Despite the therapeutic advances made in the treatment of multiple myeloma (MM) and the subsequent progress in progression-free (PFS) and overall (OS) survival, this disease still remains incurable for the large majority of patients. Cure in myeloma is considered as a relapse-free interval of at least 10–15 years (‘operational cure’) and can be achieved either by full disease eradication, or alternatively by a return to a premalignant indolent monoclonal gammopathy of undetermined significance (MGUS) or smoldering myeloma status [1]. This percentage of patients never requiring second-line treatment is currently estimated at 10–15% after high-dose therapy [2]. Elderly, and particularly very elderly MM patients, will sometimes never make it to second or later lines of treatment because of intercurrent diseases or death related to other causes [3]. But for the majority of MM patients, their myeloma will behave as a chronic disorder with episodes of remission followed by symptomatic relapses requiring treatment.

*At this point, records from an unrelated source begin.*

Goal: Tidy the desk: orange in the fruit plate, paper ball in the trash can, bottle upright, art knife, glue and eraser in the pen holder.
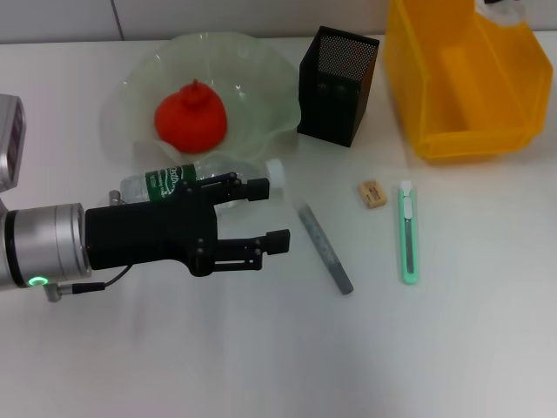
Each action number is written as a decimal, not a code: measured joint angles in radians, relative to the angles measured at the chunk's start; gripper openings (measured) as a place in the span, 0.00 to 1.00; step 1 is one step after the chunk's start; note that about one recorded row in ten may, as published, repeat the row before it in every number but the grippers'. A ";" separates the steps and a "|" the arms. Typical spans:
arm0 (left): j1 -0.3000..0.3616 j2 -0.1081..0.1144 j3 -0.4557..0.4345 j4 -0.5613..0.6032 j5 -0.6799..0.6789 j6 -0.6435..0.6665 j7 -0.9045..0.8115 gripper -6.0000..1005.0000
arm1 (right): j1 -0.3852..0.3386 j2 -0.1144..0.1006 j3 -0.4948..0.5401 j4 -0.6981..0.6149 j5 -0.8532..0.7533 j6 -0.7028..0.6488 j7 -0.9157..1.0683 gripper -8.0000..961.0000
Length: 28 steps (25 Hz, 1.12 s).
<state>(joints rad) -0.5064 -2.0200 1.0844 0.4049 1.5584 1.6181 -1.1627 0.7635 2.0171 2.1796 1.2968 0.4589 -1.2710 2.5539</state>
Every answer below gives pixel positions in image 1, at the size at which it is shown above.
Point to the tan rubber eraser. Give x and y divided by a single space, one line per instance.
372 194

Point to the yellow plastic storage bin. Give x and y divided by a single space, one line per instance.
478 87

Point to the green label water bottle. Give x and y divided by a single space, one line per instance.
165 183

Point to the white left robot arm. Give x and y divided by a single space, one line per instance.
43 244

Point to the pale green glass fruit plate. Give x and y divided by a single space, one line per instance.
252 87

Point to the green utility knife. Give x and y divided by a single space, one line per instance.
409 244

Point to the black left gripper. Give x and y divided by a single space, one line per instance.
152 235

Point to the red-orange toy orange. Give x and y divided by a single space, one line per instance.
191 122

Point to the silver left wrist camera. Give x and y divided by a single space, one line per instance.
11 143

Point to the black mesh pen holder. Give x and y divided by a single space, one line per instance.
330 109

Whereas the treatment approach in front-line is more uniform throughout the world [4,5], treatment at relapse is more heterogeneous, as therapeutic choices at this stage are not only driven by drug availability, patient status, and disease characteristics, but also by the type of previous treatment(s), their therapeutic effect, and toxicities. Before discussing these different topics in more detail, it should be kept in mind that with each relapse myeloma will become more difficult to treat due to the emergence of resistant clones until the myeloma cells have become totally refractory to any available treatment [6,7].

Moreover, with each treatment course patients tend to become more vulnerable to hematological and non-hematological toxicities. Therefore, particularly at later relapses where there is no standard of care, the benefits and potential risks of therapeutic decisions should be carefully balanced in each individual patient, to minimize excess toxicities. In this chapter we will discuss some general aspects on the approach to the patient with relapsed MM, followed by a more in depth description of the anti-myeloma drugs that are currently available, or will become available in the near future.